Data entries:

§ §

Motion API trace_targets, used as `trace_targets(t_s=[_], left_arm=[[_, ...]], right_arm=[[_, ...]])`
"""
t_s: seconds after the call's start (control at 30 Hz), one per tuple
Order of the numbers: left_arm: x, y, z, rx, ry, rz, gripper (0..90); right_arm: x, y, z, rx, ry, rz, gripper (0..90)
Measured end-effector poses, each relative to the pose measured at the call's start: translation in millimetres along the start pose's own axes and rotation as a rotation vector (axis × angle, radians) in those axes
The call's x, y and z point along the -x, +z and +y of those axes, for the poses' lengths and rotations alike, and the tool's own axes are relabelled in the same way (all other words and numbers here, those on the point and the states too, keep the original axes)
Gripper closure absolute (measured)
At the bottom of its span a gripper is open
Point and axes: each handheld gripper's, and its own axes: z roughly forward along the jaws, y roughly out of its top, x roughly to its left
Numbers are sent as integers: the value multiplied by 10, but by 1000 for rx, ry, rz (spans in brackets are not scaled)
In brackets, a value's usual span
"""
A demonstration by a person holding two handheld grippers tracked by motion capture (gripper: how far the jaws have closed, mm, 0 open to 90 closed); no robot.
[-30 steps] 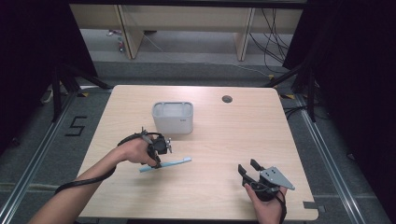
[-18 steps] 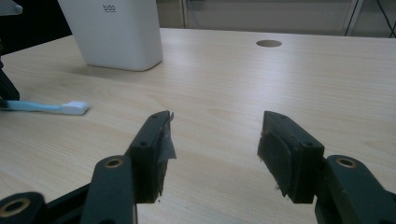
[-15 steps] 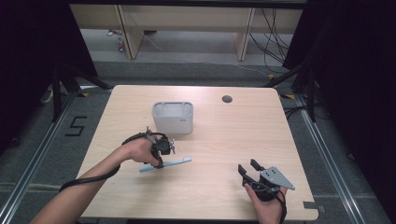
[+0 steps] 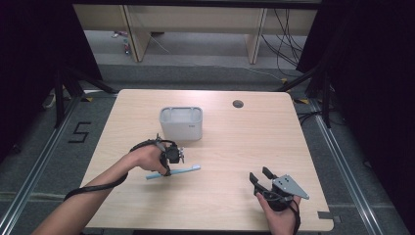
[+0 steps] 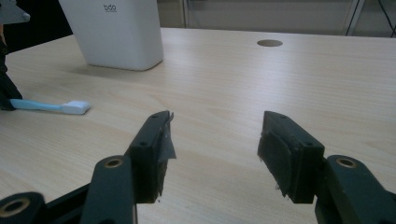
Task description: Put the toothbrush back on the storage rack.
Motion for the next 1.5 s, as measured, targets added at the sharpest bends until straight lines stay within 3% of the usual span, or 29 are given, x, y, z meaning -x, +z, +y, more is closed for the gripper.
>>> trace_targets(t_s=[0.33,0.6,0.87,0.93,1.07,1.1,1.17,1.27,1.3,1.4,1.47,1.5], left_arm=[[12,-8,-13,18,26,7,836],[53,-130,-90,106,39,33,836],[119,-221,-183,219,52,86,837],[135,-232,-187,225,52,84,837],[168,-275,-205,282,54,90,836],[168,-275,-205,282,54,90,836],[173,-292,-221,333,43,73,836],[186,-294,-228,365,34,69,836],[204,-282,-233,432,4,65,837],[212,-284,-254,464,-18,62,837],[204,-279,-284,522,-39,61,836],[204,-279,-284,522,-39,61,836]], right_arm=[[10,-2,1,3,-9,5,439],[-3,2,-1,6,-16,-9,439],[-6,4,1,-3,-30,-17,440],[-7,6,1,-3,-30,-14,441],[-16,12,-1,-5,-15,-14,442],[-13,15,-2,-5,-6,5,442],[0,12,-1,5,-27,-14,442],[-3,13,-2,4,-15,-11,441],[-9,4,-1,-4,6,-7,441],[11,13,-2,15,-20,-11,441],[-24,0,-3,-4,18,-14,442],[-24,0,-3,-4,18,-14,442]])
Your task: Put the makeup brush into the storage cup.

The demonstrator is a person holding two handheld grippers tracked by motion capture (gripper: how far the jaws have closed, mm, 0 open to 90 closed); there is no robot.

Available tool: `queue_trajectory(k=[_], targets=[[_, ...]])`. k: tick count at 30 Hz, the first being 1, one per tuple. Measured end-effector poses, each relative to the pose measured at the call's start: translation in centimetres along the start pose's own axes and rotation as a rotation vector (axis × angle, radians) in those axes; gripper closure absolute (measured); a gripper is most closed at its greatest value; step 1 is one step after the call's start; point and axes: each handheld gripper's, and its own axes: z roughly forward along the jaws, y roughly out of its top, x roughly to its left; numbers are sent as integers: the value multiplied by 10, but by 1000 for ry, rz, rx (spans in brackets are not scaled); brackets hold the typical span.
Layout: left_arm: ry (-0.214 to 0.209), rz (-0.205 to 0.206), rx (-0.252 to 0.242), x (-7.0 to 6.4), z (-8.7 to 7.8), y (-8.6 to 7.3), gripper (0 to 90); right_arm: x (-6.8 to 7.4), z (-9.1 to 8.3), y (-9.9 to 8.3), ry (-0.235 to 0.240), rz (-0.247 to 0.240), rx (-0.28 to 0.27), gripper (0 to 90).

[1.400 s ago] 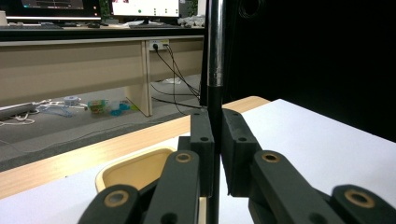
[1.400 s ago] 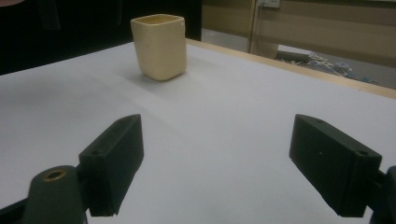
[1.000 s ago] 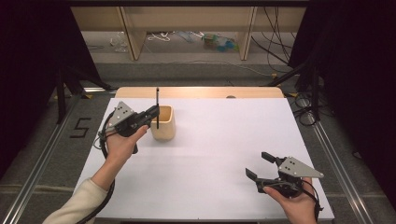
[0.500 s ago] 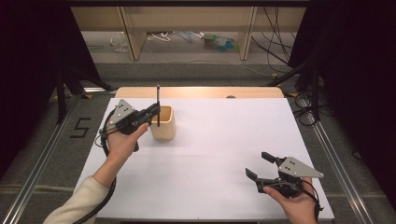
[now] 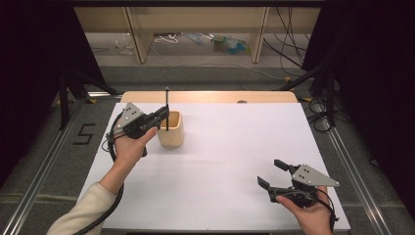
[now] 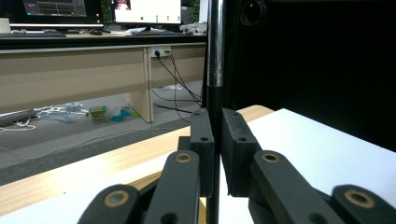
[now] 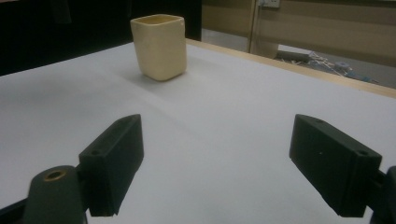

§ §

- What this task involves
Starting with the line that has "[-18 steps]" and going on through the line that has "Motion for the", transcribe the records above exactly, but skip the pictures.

- Answer to the exercise
[-18 steps] 
[-15 steps] 
[+0 steps] 
[+0 steps] 
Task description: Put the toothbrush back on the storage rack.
Motion for the next 1.5 s, as measured, targets added at the sharpest bends until straight lines stay within 3% of the usual span, or 29 are given, x, y, z meaning -x, +z, +y, more is closed for the gripper.

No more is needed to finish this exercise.